Evaluating of OCT-4 and NANOG was differentially regulated by a new derivative indole in leukemia cell line
Evaluating of OCT-4 and NANOG was differentially regulated by a new derivative indole in leukemia cell line
ozra sadat esmaeili,1Mojgan Noroozi Karimabad,2Fariba Rahmani,3Ali Darehkordi,4Gholamhossein Hassanshahi,5,*
1. Department of Clinical Biochemistry, Faculty of Medicine, Rafsanjan University of Medical Sciences, Rafsanjan, Iran 2. Molecular Medicine Research Center, Rafsanjan University of Medical Sciences, Rafsanjan, Iran 3. Department of Chemistry, Faculty of Science, Vali-e-Asr University of Rafsanjan, Rafsanjan, Iran 4. Department of Chemistry, Faculty of Science, Vali-e-Asr University of Rafsanjan, Rafsanjan, Iran 5. Molecular Medicine Research Center, Rafsanjan University of Medical Sciences, Rafsanjan, Iran
Introduction: The potential exists to improve treatment through characterization of tumor stem cells and identification of therapeutic targets Using OCT-4 and NANOG genes. Here we have synthesized and investigated the potential of; New Indole-3-carbaldehyde derivative (NI-3-CD) in inhibiting the expression of self-renewal regulatory factors and cancer stem cell gene in a leukemia cell line NB4.
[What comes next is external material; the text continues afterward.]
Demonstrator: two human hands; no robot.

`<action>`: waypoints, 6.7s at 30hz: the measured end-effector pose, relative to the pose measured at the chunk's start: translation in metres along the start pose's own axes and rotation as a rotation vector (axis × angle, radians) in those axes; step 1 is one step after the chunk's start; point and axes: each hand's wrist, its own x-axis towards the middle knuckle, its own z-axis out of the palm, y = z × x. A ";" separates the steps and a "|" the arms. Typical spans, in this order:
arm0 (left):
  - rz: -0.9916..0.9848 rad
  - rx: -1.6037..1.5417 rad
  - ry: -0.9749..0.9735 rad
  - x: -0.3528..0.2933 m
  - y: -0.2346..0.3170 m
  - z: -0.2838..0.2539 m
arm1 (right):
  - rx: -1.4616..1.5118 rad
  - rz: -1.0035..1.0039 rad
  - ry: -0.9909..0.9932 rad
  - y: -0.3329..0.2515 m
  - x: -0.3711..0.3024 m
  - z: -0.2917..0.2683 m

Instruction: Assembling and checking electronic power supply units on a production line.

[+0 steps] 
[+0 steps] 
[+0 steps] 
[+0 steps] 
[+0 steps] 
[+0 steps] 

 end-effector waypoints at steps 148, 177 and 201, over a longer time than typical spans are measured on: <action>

Methods: The NB4 cells were cultured in RPMI1640 medium contained NI-3-CD and I3F (15.12–1000 μg/
mL) for 24, 48 and 72 h. Inhibition of cell proliferation was assessed by trypan blue staining technique and MTT
assay. The percentage of apoptotic cells was determined by flow cytometry analysis using Annexin V/PI
apoptosis detection kit. The fold changes of NANOG/OCT4 expression against β-actin were determined by realtime-PCR technique. Western blotting analysis was also applied for evaluating the expression of NANOG/OCT4
at protein level. Data were analyzed by student t and repeated measure tests. Differences were considered
significant if (P < 0.01).
Results: There was a significant difference in cell viability, when various concentrations of NI-3- were used for 24, 48 and 72 h in comparison to I3C regarding the cellular viability. Furthermore, the NI-3-CD, had markedly elevated anticancer activity than I3C (IC50 values for novel I3C in 24, 48 and 72 h were 225.77, 123.13 and 63.72 M respectively while for I3C were 728.05, 407.82 and 277.92 M respectively). Flow cytometry results exhibited an obviously significant augmentation in apoptotic NB4 cells. Real Time- PCR analysis indicated that the expression of NANOG/OCT4 was down regulated in compare to untreated control cells and I3C treated cells (P < 0.05). In concert with RT-PCR, western blot analysis showed that the OCT4 expression in NI-3-CD treated cells was also significantly decreased in compare to both untreated control cells and I3C treated cellular populations.
Conclusion: Our results imply that NI-3-CD treatment decreases the sphere-forming ability of NB4 cells. In summary, this study provides valuable information on the presence of stem-cell genes expression in NB4 cells.